CARREFOUR CONDAMNE A ECOUTER LES REPRESENTANTS CFDT
Par acte d'huissier du 25 juin 2010, la S.A.S. CARREFOUR a fait assigner le Comité d'hygiène, de sécurité et Conditions de Travail (le C.H.S.C.T) de l'établissement CARREFOUR IVRY SUR SEINE ainsi que la secrétaire CFDT de ce comité, devant le Tribunal de Grande Instance de CRÉTEIL. Cette assignation visait à obtenir l'annulation des délibérations du comité, qui s'était opposé en l'état, à la mise en place de caisses automatiques.
A l'appui de sa demande, la société CARREFOUR a rappelé que le comité s'est réuni le 1er avril 2010 pour une consultation préalable à la mise en place d'un îlot de cinq caisses en libre service, qu'un des membre du CHSCT a souhaité obtenir un complément d'information si bien que le comité s'est à nouveau réuni le 06 mai 2010, que le comité s'est prononcé défavorablement, qu'il a cependant voté le 14 mai 2010 un recours à une mesure d'expertise et le 25 mai 2010 choisi l'expert agrée.
Invoquant les articles L4614-12, L4612-1 et R4614-20 du code du travail, la société CARREFOUR soutient qu'après avoir voté la mise en place du projet, le comité ne pouvait pas revenir sur son vote et solliciter une expertise. Elle en déduit que les délibérations des 14 et 25 mai auraient du être invalidées.

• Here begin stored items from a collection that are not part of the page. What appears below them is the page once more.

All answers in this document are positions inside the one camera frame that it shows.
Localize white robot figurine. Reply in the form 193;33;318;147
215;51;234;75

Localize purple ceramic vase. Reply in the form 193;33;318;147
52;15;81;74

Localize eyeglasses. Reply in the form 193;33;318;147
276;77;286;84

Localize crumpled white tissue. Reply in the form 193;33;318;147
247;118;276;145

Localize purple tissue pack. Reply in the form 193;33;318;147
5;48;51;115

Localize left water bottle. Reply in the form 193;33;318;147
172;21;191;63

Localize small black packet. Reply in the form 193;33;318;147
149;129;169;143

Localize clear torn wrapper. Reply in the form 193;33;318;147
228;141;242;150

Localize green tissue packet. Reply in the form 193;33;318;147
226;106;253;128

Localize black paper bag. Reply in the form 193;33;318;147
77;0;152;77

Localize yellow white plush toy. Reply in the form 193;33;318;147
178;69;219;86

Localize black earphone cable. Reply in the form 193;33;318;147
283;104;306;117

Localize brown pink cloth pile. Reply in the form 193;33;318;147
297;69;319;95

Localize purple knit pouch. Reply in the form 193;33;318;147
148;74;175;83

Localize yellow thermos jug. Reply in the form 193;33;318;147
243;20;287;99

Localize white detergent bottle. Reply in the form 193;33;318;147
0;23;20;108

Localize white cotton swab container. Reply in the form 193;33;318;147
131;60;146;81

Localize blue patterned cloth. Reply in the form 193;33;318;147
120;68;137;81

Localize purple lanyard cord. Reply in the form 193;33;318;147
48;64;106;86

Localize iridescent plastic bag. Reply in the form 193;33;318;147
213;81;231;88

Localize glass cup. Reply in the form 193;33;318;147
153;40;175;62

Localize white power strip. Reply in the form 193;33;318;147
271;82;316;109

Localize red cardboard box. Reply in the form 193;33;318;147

La société CARREFOUR expose que le projet de caisse automatique ne concernera qu'une quarantaine de personnes sur un effectif de plus de cinq cent et que, qualitativement il allègera les contraintes physiques des assistances de caisse, lesquelles exerceront ces fonctions sur la base du volontariat. CARREFOUR soutient que ce projet ne peut pas être qualifié d'important.
La SOCIETE CARREFOUR objecte encore que l'expertise doit demeurer exceptionnelle. Elle fait valoir que 127 magasins du groupe en son équipés, ainsi que la plupart de ses concurrents.
A l'audience du 12 juillet 2010, la S.A.S. CARREFOUR a été déboutée de ses demandes , et devra tenir compte des délibérations du CHSCT.